# Problem details:
Whenever "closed" occurs in a line of the material, list that line.

# Given data:
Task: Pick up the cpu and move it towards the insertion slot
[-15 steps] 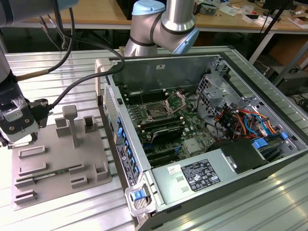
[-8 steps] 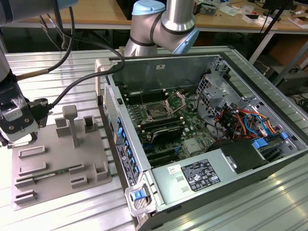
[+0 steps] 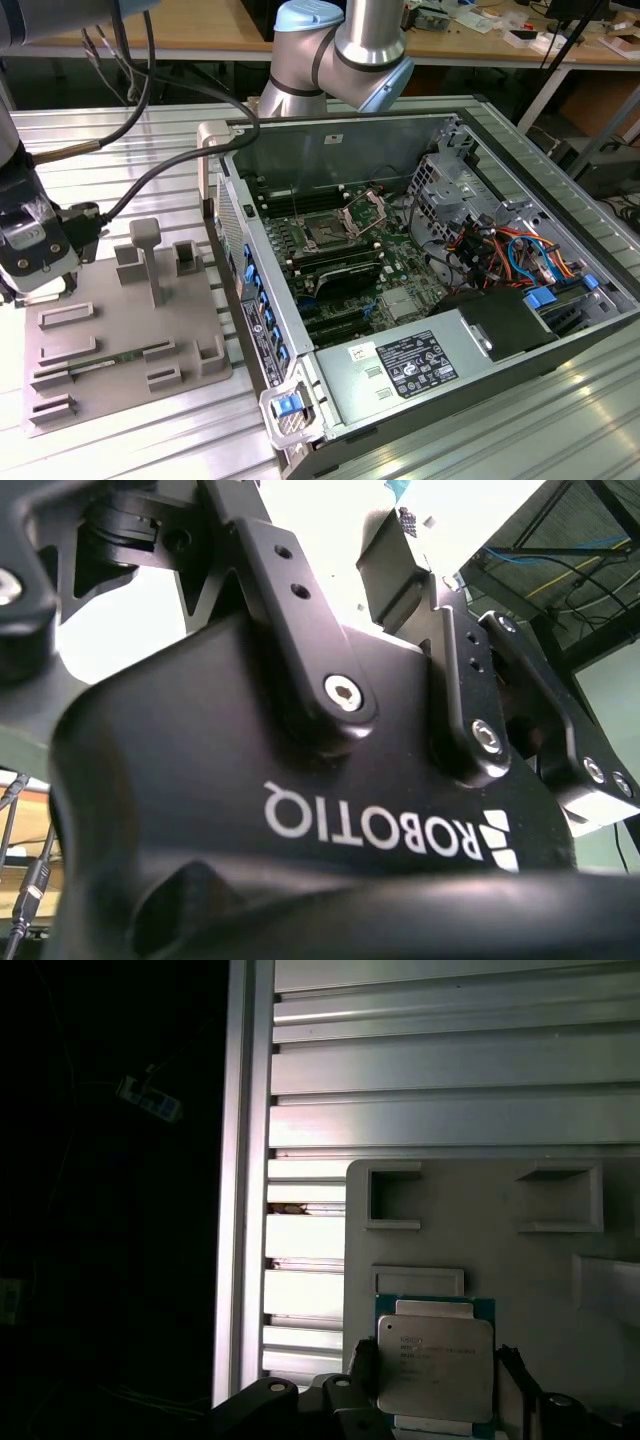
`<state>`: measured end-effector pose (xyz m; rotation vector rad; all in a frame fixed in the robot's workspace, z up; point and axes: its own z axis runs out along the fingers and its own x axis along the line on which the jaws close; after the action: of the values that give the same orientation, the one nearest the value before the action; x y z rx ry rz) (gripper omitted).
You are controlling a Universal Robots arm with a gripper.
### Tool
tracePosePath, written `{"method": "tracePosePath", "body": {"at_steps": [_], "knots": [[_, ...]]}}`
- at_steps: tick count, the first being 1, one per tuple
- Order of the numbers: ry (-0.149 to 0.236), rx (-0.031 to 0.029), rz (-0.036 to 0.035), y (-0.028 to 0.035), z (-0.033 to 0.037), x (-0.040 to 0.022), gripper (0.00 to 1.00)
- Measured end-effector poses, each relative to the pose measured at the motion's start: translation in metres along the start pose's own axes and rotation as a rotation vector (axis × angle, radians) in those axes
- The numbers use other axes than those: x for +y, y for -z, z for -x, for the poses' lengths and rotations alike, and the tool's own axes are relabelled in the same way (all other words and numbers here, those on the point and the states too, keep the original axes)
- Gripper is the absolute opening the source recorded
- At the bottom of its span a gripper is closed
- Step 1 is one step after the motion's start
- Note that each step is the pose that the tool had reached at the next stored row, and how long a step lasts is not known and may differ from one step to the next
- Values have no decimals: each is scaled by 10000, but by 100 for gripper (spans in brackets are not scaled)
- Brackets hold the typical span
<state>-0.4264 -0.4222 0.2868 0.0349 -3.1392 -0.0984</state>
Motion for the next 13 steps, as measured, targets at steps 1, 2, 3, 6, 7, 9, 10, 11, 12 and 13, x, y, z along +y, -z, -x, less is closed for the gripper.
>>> {"method": "tracePosePath", "body": {"at_steps": [1, 2, 3, 6, 7, 9, 10, 11, 12, 13], "knots": [[0, -1, 1, 1, 0, 0, 55], [0, 0, 0, 3, 0, 0, 55], [0, 0, 0, 5, 0, 0, 55], [0, 0, 3, 10, 0, 1, 55], [-1, 0, 4, 13, 0, 1, 55], [0, 1, 5, 18, 0, 1, 55], [1, 0, 6, 22, 0, 1, 55], [0, 0, 7, 24, 0, 2, 55], [-1, 0, 8, 26, 0, 2, 55], [0, -1, 9, 27, 0, 2, 55]]}}
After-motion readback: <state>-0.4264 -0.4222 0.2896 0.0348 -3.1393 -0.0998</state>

# Task answer:
- At the bottom of its span a gripper is closed
Motion for the next 13 steps, as measured, targets at steps 1, 2, 3, 6, 7, 9, 10, 11, 12 and 13, x, y, z along +y, -z, -x, less is closed for the gripper.

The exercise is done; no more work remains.